## Source material
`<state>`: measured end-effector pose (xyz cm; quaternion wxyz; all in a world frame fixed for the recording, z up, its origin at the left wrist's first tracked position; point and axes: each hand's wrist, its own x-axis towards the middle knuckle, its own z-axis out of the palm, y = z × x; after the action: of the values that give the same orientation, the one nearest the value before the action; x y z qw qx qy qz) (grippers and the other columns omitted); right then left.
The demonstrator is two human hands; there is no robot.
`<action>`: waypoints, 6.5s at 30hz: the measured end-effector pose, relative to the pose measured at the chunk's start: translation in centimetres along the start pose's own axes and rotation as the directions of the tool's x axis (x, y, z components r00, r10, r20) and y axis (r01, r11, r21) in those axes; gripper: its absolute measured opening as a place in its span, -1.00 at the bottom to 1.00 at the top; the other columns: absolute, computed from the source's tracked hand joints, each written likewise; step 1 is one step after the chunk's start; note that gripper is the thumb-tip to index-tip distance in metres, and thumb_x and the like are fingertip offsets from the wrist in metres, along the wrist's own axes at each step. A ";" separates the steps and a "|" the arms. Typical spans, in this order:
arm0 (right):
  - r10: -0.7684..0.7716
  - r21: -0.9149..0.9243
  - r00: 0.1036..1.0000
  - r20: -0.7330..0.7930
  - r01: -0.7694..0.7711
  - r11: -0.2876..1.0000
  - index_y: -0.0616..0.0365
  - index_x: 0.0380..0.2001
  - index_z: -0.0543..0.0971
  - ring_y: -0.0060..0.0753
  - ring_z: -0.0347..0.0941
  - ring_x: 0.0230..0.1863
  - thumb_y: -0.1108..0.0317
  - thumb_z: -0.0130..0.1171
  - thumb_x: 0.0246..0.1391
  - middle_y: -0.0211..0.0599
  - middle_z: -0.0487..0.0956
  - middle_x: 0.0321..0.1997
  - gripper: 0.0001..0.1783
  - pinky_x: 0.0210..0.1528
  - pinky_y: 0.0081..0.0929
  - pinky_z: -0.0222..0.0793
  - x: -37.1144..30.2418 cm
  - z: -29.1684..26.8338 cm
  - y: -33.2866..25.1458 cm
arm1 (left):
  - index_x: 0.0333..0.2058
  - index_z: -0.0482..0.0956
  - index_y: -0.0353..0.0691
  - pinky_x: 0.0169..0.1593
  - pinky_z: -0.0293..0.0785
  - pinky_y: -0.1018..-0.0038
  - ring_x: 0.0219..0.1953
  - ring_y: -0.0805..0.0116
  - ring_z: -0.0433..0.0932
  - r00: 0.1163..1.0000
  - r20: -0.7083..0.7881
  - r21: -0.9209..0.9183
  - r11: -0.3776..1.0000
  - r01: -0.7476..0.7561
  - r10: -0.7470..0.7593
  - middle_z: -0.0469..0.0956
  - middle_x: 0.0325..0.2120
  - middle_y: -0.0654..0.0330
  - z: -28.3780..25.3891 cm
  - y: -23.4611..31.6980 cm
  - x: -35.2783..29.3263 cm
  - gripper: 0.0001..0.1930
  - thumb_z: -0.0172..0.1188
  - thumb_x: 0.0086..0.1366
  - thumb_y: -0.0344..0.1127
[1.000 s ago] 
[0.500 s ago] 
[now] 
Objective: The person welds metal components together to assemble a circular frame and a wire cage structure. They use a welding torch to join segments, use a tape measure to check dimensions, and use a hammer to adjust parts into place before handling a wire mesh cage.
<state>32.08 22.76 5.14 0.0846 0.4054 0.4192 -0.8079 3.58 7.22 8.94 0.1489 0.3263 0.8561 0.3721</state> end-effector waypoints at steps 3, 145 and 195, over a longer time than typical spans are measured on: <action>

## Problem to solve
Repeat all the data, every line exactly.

## Solution for this task
`<state>`: measured end-effector pose (xyz cm; quaternion wxyz; all in a world frame fixed for the recording, z up, its origin at the left wrist's first tracked position; point and axes: each hand's wrist, its own x-axis towards the middle knuckle, its own z-axis out of the palm, y = z × x; after the action: of the values that give the same orientation, the one nearest the value before the action; x y z qw qx qy qz) (grippers and the other columns omitted); right then left.
The demonstrator is two human hands; there is no robot.
`<action>`: waypoints, 6.5s at 30hz: the measured end-effector pose, relative to the pose measured at the chunk's start: translation in centimetres along the start pose's own axes and rotation as the directions of the tool's x axis (x, y, z components r00, r10, r20) and y axis (r01, r11, r21) in those axes; gripper: its absolute measured opening as a place in its span, -1.00 at the bottom to 1.00 at the top; the other columns: absolute, computed from the source's tracked hand joints, each written likewise; step 1 is one step after the chunk's start; note that gripper is the thumb-tip to index-tip distance in metres, and thumb_x and the like are fingertip offsets from the wrist in metres, along the wrist's own axes at each step. A ";" separates the steps and a "|" the arms. Typical spans, in this order:
arm0 (right):
  - r10: -0.7684..0.7716
  - r21: -0.9149..0.9243
  - r00: 0.1036..1.0000
  - r20: -0.7330..0.7930
  - r01: -0.7694..0.7711
  - r11: -0.2876..1.0000
  - index_y: -0.0616..0.0365
  - index_x: 0.0380..0.2001
  - index_z: -0.0543..0.0971
  - ring_y: -0.0060..0.0753
  - ring_z: -0.0347..0.0941
  - ring_x: 0.0230..0.1863
  - thumb_y: -0.1108..0.0317
  - thumb_z: -0.0130..0.1171
  - thumb_x: 0.0246..0.1391
  - middle_y: -0.0211..0.0599
  - middle_z: -0.0487..0.0956
  - middle_x: 0.0321..0.1997
  - gripper: 0.0001..0.1783
  - pinky_x: 0.0210..0.1528
  - pinky_y: 0.0081..0.0929
  - pinky_z: -0.0222..0.0793
  - x: -37.1144..30.2418 cm
  - z: -29.1684..26.8338 cm
  - y: -33.2866..25.1458 cm
arm1 (left):
  - index_x: 0.0333..0.2058
  - index_z: -0.0482..0.0956
  - index_y: -0.0353..0.0691
  - pinky_x: 0.0169..0.1593
  - pinky_z: -0.0293..0.0785
  - pinky_y: -0.1018..-0.0038
  - ring_x: 0.0219..0.1953
  - ring_y: -0.0805..0.0116
  - ring_z: -0.0433..0.0932
  - r00: 0.1163..1.0000
  - r20: -0.7083..0.7881
  - r21: -0.9209..0.9183
  - r11: -0.3776..1.0000
  - r01: -0.7476..0.7561
  - r10: -0.7470..0.7593
  - middle_z: -0.0469..0.0956
  - middle_x: 0.0325..0.2120
  - middle_y: -0.0654..0.0330
  - z: -28.3780..25.3891 cm
  - y: -23.4611..31.6980 cm
  - x: -35.2783..29.3263 cm
  - gripper: 0.0001..0.1930
  - thumb_z: -0.0172..0.1188
  - thumb_x: 0.0086..0.1366
  - thumb_y: -0.0344..0.1127
[1.000 s ago] 
[0.500 s ago] 
[now] 
Objective: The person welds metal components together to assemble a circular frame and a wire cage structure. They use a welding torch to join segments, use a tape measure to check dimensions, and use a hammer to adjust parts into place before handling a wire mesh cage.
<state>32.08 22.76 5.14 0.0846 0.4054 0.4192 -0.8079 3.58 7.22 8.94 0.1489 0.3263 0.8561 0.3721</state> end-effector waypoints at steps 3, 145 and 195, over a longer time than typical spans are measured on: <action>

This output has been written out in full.